Stars are also different colours. The difference is more obvious through telescopes than it is with the unaided eye. The colour of a star depends on its temperature. The least hot stars are red, and they go through orange, yellow, white and blue as they get hotter.

If you plot a graph of temperature against luminosity for a whole lot of stars, an interesting pattern emerges:

Stars don't just plot randomly anywhere on the graph. Instead, they fall into certain areas as shown above. This is caused by the life cycle of the star.

Some points about the diagram: Stars on the Main Sequence are smallest (least heavy) on the right and largest on the left, so this goes from biggest top left to smallest top right. Supergiants at the top are large stars which have cooled because they have left the main sequence when they ran out of hydrogen. Giants are Main sequence stars from the middle when they reach old age, and white dwarfs are the same stars after they've died.

Star life cycles

When a star first starts glowing, it is turning hydrogen into helium by nuclear fusion, We say for shorthand it is 'burning' hydrogen.

The bigger a star, the hotter its core and the faster it burns its hydrogen. This makes larger stars brighter and shorter lived. The period when a star is burning hydrogen is called the Main Sequence, and it can last as long as a trillion years for a Red Dwarf star such as Wolf 359. Very large stars, such as those in Matariki, may be on the Main Sequence for as little as 10 million years.

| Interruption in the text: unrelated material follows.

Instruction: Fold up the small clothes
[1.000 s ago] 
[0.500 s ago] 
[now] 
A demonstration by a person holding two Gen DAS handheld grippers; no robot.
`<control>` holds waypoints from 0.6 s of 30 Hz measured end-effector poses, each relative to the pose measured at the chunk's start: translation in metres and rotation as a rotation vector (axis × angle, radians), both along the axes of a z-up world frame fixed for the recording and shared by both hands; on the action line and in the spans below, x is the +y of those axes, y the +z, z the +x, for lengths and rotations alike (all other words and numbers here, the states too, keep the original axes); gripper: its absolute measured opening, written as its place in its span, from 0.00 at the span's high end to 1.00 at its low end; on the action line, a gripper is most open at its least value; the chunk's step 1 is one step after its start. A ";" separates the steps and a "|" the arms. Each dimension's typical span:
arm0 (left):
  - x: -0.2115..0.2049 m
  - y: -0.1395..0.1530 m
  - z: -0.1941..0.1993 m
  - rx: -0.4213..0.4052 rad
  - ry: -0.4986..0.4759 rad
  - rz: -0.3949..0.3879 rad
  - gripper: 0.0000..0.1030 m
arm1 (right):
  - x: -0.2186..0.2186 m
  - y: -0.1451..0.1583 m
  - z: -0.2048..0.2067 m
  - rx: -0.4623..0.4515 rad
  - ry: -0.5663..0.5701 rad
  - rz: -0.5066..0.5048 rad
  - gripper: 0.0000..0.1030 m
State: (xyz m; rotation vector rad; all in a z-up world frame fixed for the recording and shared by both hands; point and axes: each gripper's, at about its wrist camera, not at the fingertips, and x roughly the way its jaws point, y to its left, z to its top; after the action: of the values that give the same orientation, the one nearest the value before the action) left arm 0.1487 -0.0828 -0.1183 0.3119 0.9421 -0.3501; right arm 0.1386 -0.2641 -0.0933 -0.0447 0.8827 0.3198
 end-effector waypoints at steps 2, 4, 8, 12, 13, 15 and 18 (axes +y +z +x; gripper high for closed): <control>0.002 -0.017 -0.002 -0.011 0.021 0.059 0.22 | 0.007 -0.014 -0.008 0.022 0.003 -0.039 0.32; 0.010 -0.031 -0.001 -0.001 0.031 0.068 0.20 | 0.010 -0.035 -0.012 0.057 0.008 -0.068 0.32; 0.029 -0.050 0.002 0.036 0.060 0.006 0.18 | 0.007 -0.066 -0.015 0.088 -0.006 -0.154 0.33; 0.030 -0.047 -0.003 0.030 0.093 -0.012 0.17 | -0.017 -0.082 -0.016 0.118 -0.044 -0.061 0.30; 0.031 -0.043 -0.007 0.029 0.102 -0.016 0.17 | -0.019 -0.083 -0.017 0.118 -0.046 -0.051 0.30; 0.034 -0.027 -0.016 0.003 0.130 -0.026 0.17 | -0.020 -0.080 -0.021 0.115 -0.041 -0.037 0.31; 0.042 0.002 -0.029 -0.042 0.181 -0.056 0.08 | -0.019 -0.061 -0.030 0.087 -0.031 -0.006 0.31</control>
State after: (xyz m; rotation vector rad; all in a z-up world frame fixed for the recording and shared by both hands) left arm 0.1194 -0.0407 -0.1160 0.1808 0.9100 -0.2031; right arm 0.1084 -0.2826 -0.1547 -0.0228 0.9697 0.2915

Red Dwarf stars are the commonest stars in the galaxy, making up about 80% of all stars. They are very faint, about 1% to 10% as bright as the Sun. This makes them hard to see - the closest star to Earth is a Red Dwarf called Proxima Centauri, but you can't see it without a telescope.

Red Dwarves burn hydrogen very slowly. They are relatively cool. They also don't form layers of different gas like larger stars. They have the longest lives of any stars - the Universe isn't yet old enough for any of them to have left the Main Sequence.

The next smallest stars are orange and yellow dwarfs like our Sun. These stars form layers because the helium they make builds up in the core. When their hydrogen runs low, they expand into Red Giant stars and blow off a lot of matter as a 'planetary nebula' . After this they collapse into a White Dwarf.

A White Dwarf the corpse of a dead star. It is made of helium, carbon or oxygen usually. They are hot but very faint. They are not producing any energy, only radiating away the leftover energy from their earlier life. Over billions of years they cool down into a black dwarf.

Aldebaran and Arcturus are examples of stars similar to our Sun but in its Red Giant stage. Sirius is a Main Sequence star that will expand into a Red Giant much sooner than the Sun because it is bigger. Sirius has a White Dwarf companion that is the remains of what was once a larger star in the same system.

Large Stars

Stars which are more than 8 times the mass of our Sun have short violent lives. Their cores are so hot that other fusion reactions start early in their lives: helium into carbon, carbon into neon and oxygen, oxygen into silicon and so on. These stars are the element factories that made many of the atoms in your body and around you.

The ultimate fate of these stars is to explode. This is because their large size and high density causes their cores to collapse. The explosion is called a supernova.

Supernova explosions throw heavy elements out into deep space to form the next generation of stars. The heavy atoms such as oxygen, silicon, calcium and so on that make up Earth and your bodies were formed in this way.

After a supernova explosion there is a remnant left over. A smaller supernova forms a type of dense, tiny object called a neutron star. Larger supernova remnants form black holes.

Neutron stars rotate very fast and are surrounded by strong magnetic fields which cause gases in space to glow. This creates impressive structures such as the one shown left.

Black holes give out no light. However, we can see the gas that is sucked into them being superheated as it falls into the hole.